El 24 de julio de 2026 no nació una norma técnica. Nació un caballo de Troya con forma de reglamento ómnibus.
La Unión Europea ha perfeccionado su arte favorito: legislar para el mundo sin pedir permiso. El nuevo Reglamento (UE) 2026/1744 no solo modifica los anteriores textos sobre IA; reescribe las reglas del juego espacial en el Derecho internacional privado con una audacia que helaría a cualquier tratadista clásico.
¿El problema? Que una empresa con sede en Singapur o en Silicon Valley, sin un solo empleado en territorio comunitario, puede quedar sujeta a obligaciones tecnológicas draconianas por el mero hecho de que su software se utilice (aunque sea incidentalmente) en algún dispositivo localizado en Munich o en Lyon.
Así, la noción de «ámbito de aplicación» se volatiliza. La conexión territorial, pilar del DIPr, se sustituye por un criterio de «efecto en el mercado». Suena conocido, ¿verdad? Como el efecto de la normativa antimonopolio estadounidense, pero con una dosis extra de voluntarismo europeo.
Y aquí viene la ironía: mientras Bruselas presume de liderazgo ético, genera una inseguridad jurídica mayúscula. Porque, dígame, ¿cómo determina un operador extranjero si su modelo de lenguaje «afecta» a un usuario en Estonia sin tener acceso a sus datos de geolocalización? La respuesta es sencilla: no puede. Y esa incertidumbre no es un accidente; es el mecanismo de disuasión perfecto.
Como mediador, he visto cómo el miedo regulatorio paraliza acuerdos transfronterizos. Este reglamento, lejos de aclarar, siembra dudas. Las empresas no sabrán si deben cumplir, y los Estados miembros, tampoco sabrán cómo exigir ese cumplimiento.
La doctrina clásica del DIPr, la que distingue entre normas de aplicación necesaria y meras disposiciones dispositivas, se tambalea ante un texto que aspira a ser lex specialis universal. Pero el universalismo no se decreta; se negocia, se pacta. Aquí no ha habido pacto: ha habido imposición.
Mi opinión, sin ambages: esto es un exceso de confianza regulatoria. La UE confunde su poder normativo con una autoridad moral que, en los foros internacionales, no siempre le reconocen.

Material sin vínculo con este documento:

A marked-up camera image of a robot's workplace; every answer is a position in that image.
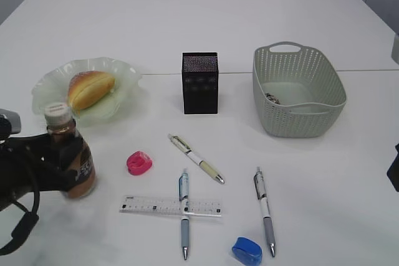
bread roll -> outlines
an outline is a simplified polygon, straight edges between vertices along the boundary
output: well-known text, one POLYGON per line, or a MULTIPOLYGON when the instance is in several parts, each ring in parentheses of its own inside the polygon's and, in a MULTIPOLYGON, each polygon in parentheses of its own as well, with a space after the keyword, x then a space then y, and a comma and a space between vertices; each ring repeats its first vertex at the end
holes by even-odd
POLYGON ((115 85, 115 77, 106 72, 88 71, 75 75, 69 83, 69 106, 79 111, 92 106, 115 85))

white table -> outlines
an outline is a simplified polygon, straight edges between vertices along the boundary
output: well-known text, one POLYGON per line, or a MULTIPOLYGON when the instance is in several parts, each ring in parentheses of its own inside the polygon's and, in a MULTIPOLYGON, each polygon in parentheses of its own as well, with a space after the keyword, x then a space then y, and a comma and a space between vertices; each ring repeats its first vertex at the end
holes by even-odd
POLYGON ((211 51, 220 72, 250 72, 255 49, 290 40, 337 70, 391 70, 393 37, 361 0, 25 0, 0 27, 0 66, 109 56, 177 74, 182 52, 211 51))
MULTIPOLYGON (((210 50, 219 52, 221 72, 250 72, 256 47, 294 40, 319 48, 340 70, 392 70, 339 72, 348 103, 324 136, 307 140, 264 132, 251 74, 221 74, 219 114, 208 116, 183 114, 180 75, 145 75, 130 111, 110 125, 81 128, 99 174, 95 191, 81 201, 42 193, 37 227, 0 264, 240 265, 230 248, 245 236, 262 246, 263 265, 396 265, 399 194, 385 174, 399 132, 392 31, 360 0, 264 0, 264 7, 257 7, 260 0, 193 1, 26 0, 0 26, 1 108, 21 114, 23 135, 44 132, 31 112, 33 85, 68 60, 103 55, 145 74, 167 74, 180 72, 182 52, 210 50), (170 132, 217 166, 226 185, 184 157, 167 140, 170 132), (125 168, 136 150, 154 160, 140 177, 125 168), (252 181, 256 166, 268 185, 274 260, 252 181), (220 221, 192 220, 187 262, 178 219, 118 212, 125 194, 177 196, 184 167, 193 199, 224 203, 220 221)), ((22 202, 30 204, 31 195, 22 202)), ((20 217, 15 207, 0 213, 1 244, 20 217)))
MULTIPOLYGON (((20 250, 0 258, 1 265, 240 265, 230 254, 238 236, 262 246, 263 265, 396 265, 399 194, 385 173, 398 142, 399 72, 341 72, 340 77, 349 99, 340 118, 320 138, 293 140, 270 137, 262 129, 251 74, 221 74, 219 114, 206 116, 183 114, 180 75, 145 75, 140 100, 128 117, 81 129, 99 174, 95 191, 81 201, 42 193, 39 224, 20 250), (226 185, 184 157, 168 141, 169 132, 184 136, 217 166, 226 185), (136 150, 154 160, 139 177, 125 167, 136 150), (256 166, 268 185, 274 260, 252 181, 256 166), (184 167, 192 199, 216 198, 224 204, 220 221, 191 221, 187 262, 181 256, 178 218, 118 212, 126 194, 177 196, 184 167)), ((29 97, 16 100, 21 110, 29 106, 29 97)), ((3 97, 1 103, 7 107, 10 101, 3 97)), ((23 198, 25 204, 30 201, 23 198)), ((0 213, 0 242, 20 216, 13 207, 0 213)))

plastic bottle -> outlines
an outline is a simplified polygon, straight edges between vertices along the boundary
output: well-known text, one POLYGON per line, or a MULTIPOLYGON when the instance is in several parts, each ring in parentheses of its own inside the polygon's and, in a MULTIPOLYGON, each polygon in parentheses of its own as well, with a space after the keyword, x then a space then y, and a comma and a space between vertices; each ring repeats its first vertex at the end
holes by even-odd
MULTIPOLYGON (((61 145, 71 138, 82 138, 76 129, 76 122, 72 117, 70 107, 62 102, 52 103, 45 107, 44 117, 47 122, 47 132, 51 136, 51 142, 61 145)), ((62 171, 76 170, 73 187, 65 195, 71 199, 86 196, 95 185, 95 170, 90 148, 83 140, 82 149, 72 160, 66 169, 62 171)))

glass plate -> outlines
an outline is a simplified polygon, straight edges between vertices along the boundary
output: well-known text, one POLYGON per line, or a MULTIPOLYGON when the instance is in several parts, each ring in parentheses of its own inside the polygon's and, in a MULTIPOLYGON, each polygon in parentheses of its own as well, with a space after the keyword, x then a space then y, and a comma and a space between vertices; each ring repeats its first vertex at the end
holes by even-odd
POLYGON ((32 89, 32 110, 43 115, 44 107, 52 102, 68 103, 69 82, 73 76, 86 71, 103 71, 115 77, 114 88, 93 106, 74 114, 80 121, 107 120, 117 112, 120 104, 132 94, 142 75, 131 65, 117 59, 73 60, 45 74, 32 89))

pen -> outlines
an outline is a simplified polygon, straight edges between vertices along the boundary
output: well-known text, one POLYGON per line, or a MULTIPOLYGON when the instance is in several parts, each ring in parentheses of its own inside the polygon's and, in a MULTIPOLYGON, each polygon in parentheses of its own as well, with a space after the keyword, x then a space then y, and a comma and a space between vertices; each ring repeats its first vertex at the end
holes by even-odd
MULTIPOLYGON (((180 209, 182 212, 188 212, 188 173, 187 169, 183 170, 179 178, 179 201, 180 209)), ((180 234, 181 234, 181 249, 183 250, 183 258, 188 258, 188 247, 190 246, 190 221, 188 215, 183 214, 180 222, 180 234)))
POLYGON ((224 184, 223 177, 215 170, 212 166, 209 165, 205 160, 202 160, 191 148, 190 146, 183 141, 179 136, 176 135, 168 135, 170 141, 179 148, 185 155, 189 157, 189 159, 193 160, 195 164, 197 164, 204 172, 206 172, 212 179, 220 184, 224 184))
POLYGON ((269 204, 267 202, 266 187, 263 180, 263 174, 261 168, 257 168, 256 174, 254 176, 255 189, 257 194, 257 199, 261 203, 261 210, 263 216, 264 232, 266 235, 266 242, 270 248, 270 253, 272 257, 276 256, 276 241, 274 240, 274 232, 272 219, 269 213, 269 204))

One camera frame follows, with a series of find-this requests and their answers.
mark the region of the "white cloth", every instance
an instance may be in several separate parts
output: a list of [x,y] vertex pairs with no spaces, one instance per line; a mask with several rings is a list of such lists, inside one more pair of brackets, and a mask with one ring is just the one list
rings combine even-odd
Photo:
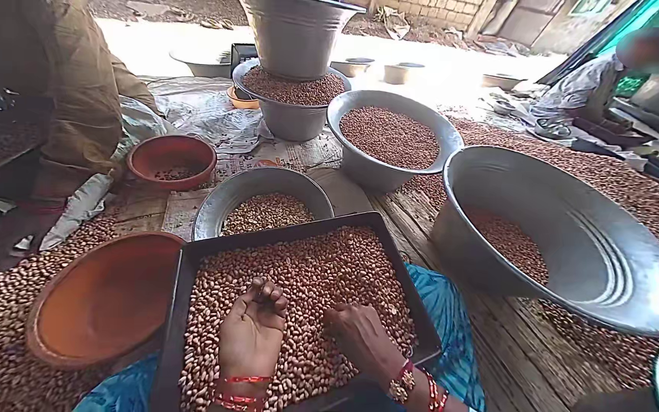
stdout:
[[538,118],[567,117],[564,109],[585,107],[597,89],[606,88],[602,92],[610,94],[622,70],[625,66],[615,53],[588,61],[554,84],[530,113]]

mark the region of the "terracotta bowl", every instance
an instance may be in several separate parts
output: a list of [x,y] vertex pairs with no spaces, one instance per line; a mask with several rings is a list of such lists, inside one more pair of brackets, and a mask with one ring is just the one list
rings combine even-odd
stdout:
[[165,320],[183,245],[171,233],[135,233],[72,261],[32,305],[29,350],[70,370],[133,350]]
[[[189,136],[158,136],[134,146],[126,157],[129,170],[160,188],[186,191],[209,182],[215,176],[217,154],[212,146]],[[175,168],[200,170],[192,177],[180,180],[160,180],[157,173]]]

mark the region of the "large metal bowl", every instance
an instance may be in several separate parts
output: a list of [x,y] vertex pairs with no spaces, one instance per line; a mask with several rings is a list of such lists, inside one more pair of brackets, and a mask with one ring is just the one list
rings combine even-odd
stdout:
[[193,240],[216,238],[228,214],[253,196],[286,193],[307,205],[314,220],[334,217],[332,204],[314,180],[283,167],[256,167],[234,174],[220,183],[202,202],[193,226]]
[[[501,295],[544,298],[620,332],[659,337],[659,241],[632,215],[551,164],[468,146],[444,167],[448,201],[431,237],[454,276]],[[548,267],[543,286],[467,218],[477,207],[517,223]]]
[[[258,59],[243,61],[233,70],[233,82],[244,92],[259,99],[261,114],[271,133],[290,142],[307,142],[318,136],[325,126],[328,105],[301,106],[281,103],[251,91],[243,85],[243,75],[258,64]],[[345,84],[345,90],[352,89],[350,80],[341,72],[335,69],[330,69],[329,72],[340,76]]]
[[327,73],[337,34],[365,9],[333,0],[241,0],[261,64],[270,73],[315,80]]
[[[405,114],[432,129],[439,144],[439,155],[434,163],[426,169],[404,169],[381,162],[350,143],[340,130],[340,120],[348,111],[366,106],[387,108]],[[449,155],[464,146],[459,132],[436,110],[415,100],[380,90],[355,90],[334,98],[327,108],[327,123],[343,145],[342,171],[364,188],[382,193],[395,191],[416,174],[440,173]]]

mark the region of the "small metal bowl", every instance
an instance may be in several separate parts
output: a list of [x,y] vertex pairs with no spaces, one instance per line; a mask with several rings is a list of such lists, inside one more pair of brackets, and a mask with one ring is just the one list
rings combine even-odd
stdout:
[[329,66],[347,77],[355,77],[367,72],[375,60],[366,57],[353,57],[345,61],[333,61]]
[[206,197],[195,218],[193,240],[220,236],[225,219],[241,203],[259,194],[274,192],[303,201],[314,220],[334,217],[325,191],[306,174],[283,167],[256,167],[230,176]]
[[[426,169],[404,169],[384,163],[350,143],[340,130],[340,120],[348,111],[366,106],[387,108],[428,126],[439,144],[439,155],[434,163]],[[459,132],[436,110],[416,100],[380,90],[355,90],[334,98],[327,108],[327,123],[343,146],[341,170],[361,186],[382,193],[395,191],[417,174],[440,173],[449,155],[464,146]]]
[[[259,99],[261,113],[271,133],[290,142],[307,142],[322,132],[325,126],[326,110],[328,105],[301,106],[281,103],[251,91],[243,85],[243,76],[248,70],[259,65],[258,59],[243,61],[233,70],[233,82],[239,89]],[[329,72],[340,76],[345,84],[345,90],[352,90],[350,80],[333,68]]]

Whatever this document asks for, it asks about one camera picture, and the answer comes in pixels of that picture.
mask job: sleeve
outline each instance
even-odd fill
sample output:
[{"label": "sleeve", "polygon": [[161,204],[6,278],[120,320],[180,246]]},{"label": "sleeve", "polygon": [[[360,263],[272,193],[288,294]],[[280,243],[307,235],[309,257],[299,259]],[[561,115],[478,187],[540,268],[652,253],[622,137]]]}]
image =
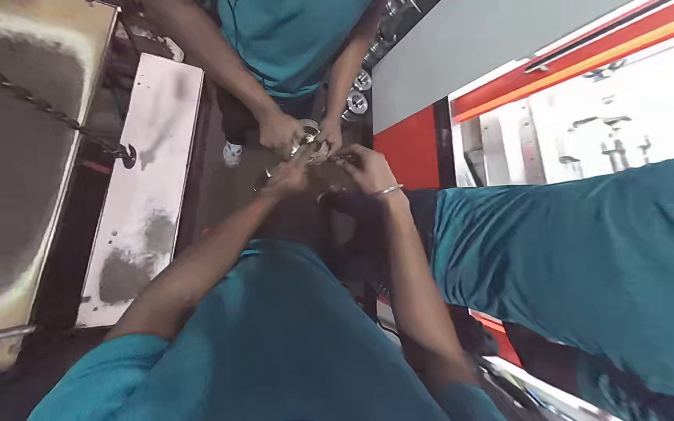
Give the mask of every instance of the sleeve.
[{"label": "sleeve", "polygon": [[28,419],[107,419],[169,346],[152,335],[121,336],[102,343],[67,371]]},{"label": "sleeve", "polygon": [[491,398],[474,384],[452,383],[436,401],[452,421],[506,421]]}]

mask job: metal bangle
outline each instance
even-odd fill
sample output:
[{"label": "metal bangle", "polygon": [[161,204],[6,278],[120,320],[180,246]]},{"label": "metal bangle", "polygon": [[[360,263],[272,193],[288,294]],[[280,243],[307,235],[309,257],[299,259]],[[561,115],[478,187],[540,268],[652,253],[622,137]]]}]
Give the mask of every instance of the metal bangle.
[{"label": "metal bangle", "polygon": [[387,194],[387,193],[393,192],[393,191],[395,191],[395,190],[399,190],[399,189],[401,189],[402,187],[404,187],[404,184],[397,184],[396,186],[391,186],[391,187],[388,187],[388,188],[386,188],[386,189],[381,190],[380,192],[374,193],[374,196],[379,196],[379,195]]}]

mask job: teal t-shirt
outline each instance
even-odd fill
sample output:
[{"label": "teal t-shirt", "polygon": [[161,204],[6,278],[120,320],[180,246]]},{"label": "teal t-shirt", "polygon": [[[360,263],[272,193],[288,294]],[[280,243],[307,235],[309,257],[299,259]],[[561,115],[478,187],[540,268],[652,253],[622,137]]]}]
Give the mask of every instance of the teal t-shirt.
[{"label": "teal t-shirt", "polygon": [[[674,397],[674,159],[548,186],[444,190],[431,267],[447,302]],[[604,372],[580,374],[583,396],[625,416]]]},{"label": "teal t-shirt", "polygon": [[473,385],[440,403],[313,252],[253,241],[175,342],[103,343],[30,419],[504,421]]},{"label": "teal t-shirt", "polygon": [[[222,33],[273,97],[315,91],[371,0],[216,0]],[[207,9],[214,0],[199,0]]]}]

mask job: gray wall
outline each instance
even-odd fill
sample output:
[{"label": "gray wall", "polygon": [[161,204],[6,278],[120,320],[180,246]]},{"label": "gray wall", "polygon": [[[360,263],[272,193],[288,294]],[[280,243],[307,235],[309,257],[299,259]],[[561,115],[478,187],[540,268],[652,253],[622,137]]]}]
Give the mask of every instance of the gray wall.
[{"label": "gray wall", "polygon": [[374,133],[625,3],[441,0],[374,68]]}]

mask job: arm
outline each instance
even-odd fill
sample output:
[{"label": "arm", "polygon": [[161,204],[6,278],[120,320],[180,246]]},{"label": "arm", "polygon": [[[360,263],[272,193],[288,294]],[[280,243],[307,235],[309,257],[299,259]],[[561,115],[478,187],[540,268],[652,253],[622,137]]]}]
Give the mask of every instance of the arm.
[{"label": "arm", "polygon": [[226,219],[199,244],[164,269],[137,297],[106,341],[132,333],[173,340],[210,289],[228,273],[267,214],[281,198],[305,188],[305,163],[311,148],[302,148],[281,164],[257,198]]},{"label": "arm", "polygon": [[[396,186],[397,180],[383,155],[359,145],[351,152],[360,169],[344,161],[340,165],[367,194]],[[392,278],[392,309],[397,325],[422,349],[429,390],[438,393],[451,383],[475,384],[474,366],[459,345],[446,304],[436,289],[415,228],[410,203],[400,190],[382,194],[388,234],[388,261]]]},{"label": "arm", "polygon": [[274,150],[286,150],[303,137],[298,121],[283,113],[248,72],[220,28],[193,0],[137,0],[147,17],[157,23],[212,81],[238,98],[259,122],[259,141]]},{"label": "arm", "polygon": [[330,87],[326,97],[326,115],[319,126],[321,133],[317,140],[326,140],[330,144],[330,155],[342,147],[342,111],[344,111],[348,93],[353,86],[355,76],[360,70],[365,53],[368,53],[371,41],[376,36],[376,28],[385,3],[374,1],[361,18],[350,41],[332,65]]}]

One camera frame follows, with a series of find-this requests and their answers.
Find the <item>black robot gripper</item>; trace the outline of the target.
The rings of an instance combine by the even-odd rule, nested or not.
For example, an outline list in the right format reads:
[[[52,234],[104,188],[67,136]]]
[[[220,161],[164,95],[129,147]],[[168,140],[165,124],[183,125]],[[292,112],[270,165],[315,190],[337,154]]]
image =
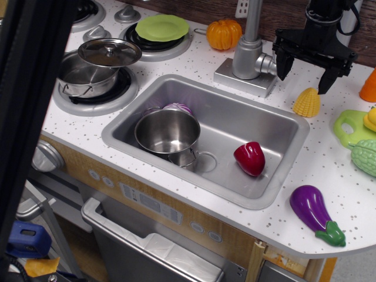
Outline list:
[[[325,70],[318,84],[318,94],[328,92],[338,77],[347,76],[358,53],[337,38],[337,24],[308,19],[303,29],[276,29],[273,43],[277,76],[284,80],[295,59]]]

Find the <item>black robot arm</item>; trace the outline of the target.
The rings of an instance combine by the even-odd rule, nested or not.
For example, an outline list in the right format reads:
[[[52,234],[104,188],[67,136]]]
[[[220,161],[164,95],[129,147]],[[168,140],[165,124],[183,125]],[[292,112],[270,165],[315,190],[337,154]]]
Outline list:
[[[344,32],[340,21],[344,11],[351,10],[357,24],[351,32]],[[284,80],[295,59],[325,69],[318,84],[323,95],[337,78],[348,76],[358,53],[341,43],[337,32],[350,36],[360,26],[355,1],[310,1],[305,10],[304,29],[276,29],[273,51],[276,56],[277,76]]]

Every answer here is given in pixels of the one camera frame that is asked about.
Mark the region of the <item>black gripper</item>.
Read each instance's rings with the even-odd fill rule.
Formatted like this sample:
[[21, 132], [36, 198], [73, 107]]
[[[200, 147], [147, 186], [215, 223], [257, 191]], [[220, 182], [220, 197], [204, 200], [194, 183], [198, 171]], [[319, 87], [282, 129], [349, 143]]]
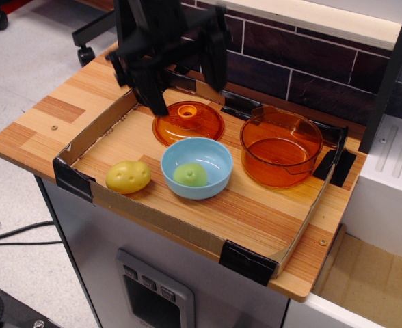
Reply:
[[207, 84], [223, 90], [231, 32], [226, 8], [183, 9], [180, 1], [115, 1], [118, 48], [106, 58], [119, 85], [128, 85], [156, 116], [167, 116], [159, 70], [198, 56]]

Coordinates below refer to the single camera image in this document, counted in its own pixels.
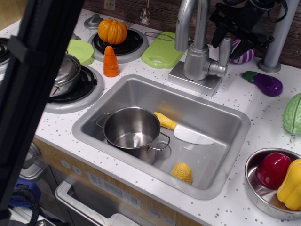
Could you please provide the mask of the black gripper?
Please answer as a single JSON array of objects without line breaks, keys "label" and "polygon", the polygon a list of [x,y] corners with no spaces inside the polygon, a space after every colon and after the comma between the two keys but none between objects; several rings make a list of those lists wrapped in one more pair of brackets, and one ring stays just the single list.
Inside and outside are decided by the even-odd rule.
[{"label": "black gripper", "polygon": [[261,17],[274,5],[274,2],[247,2],[241,7],[235,7],[229,3],[217,3],[210,16],[216,26],[212,46],[217,48],[230,33],[241,40],[230,59],[239,58],[249,49],[264,49],[275,39],[264,27]]}]

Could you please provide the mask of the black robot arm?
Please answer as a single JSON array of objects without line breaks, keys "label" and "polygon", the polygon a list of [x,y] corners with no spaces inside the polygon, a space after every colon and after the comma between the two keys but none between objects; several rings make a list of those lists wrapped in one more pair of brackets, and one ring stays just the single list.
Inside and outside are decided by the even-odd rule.
[{"label": "black robot arm", "polygon": [[264,27],[261,17],[264,13],[270,16],[270,11],[276,3],[281,4],[285,12],[279,19],[269,18],[271,22],[282,21],[288,12],[285,0],[245,0],[244,6],[236,6],[242,2],[242,0],[225,0],[223,3],[217,3],[215,11],[210,16],[210,20],[216,26],[212,39],[213,47],[218,47],[228,33],[240,39],[230,59],[237,59],[250,49],[263,51],[275,38]]}]

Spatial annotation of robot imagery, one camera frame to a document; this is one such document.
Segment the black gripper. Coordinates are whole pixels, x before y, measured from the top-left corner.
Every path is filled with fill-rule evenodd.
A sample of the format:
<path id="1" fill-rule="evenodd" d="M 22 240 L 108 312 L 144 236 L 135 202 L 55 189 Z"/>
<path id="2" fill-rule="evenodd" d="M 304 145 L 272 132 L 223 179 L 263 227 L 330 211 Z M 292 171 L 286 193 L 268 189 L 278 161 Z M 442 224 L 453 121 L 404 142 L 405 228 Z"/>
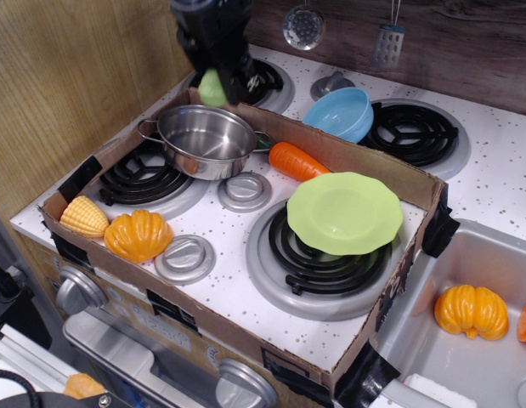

Y el riesgo final no es técnico, sino estratégico. Al empujar a las grandes tecnológicas a diseñar «versiones europeas» de sus productos, se fragmenta el mercado global y se encarece la innovación. Los perdedores no serán las multinacionales; serán las pymes y los consumidores.
El Reglamento 2026/1744 se viste de progreso, pero oculta un retroceso en cooperación jurídica internacional. Nos vende claridad y nos entrega confusión. ¿La solución? Reclamar un enfoque basado en criterios objetivos y en tratados bilaterales, no en esta suerte de extraterritorialidad de salón.
Porque, al final, el Derecho no es un látigo que se agita desde la distancia. Es un puente. Y este Reglamento, querido lector, ha decidido volar ese puente en nombre de una soberanía que, paradójicamente, se diluye cuando se pretende ejercer sin límites.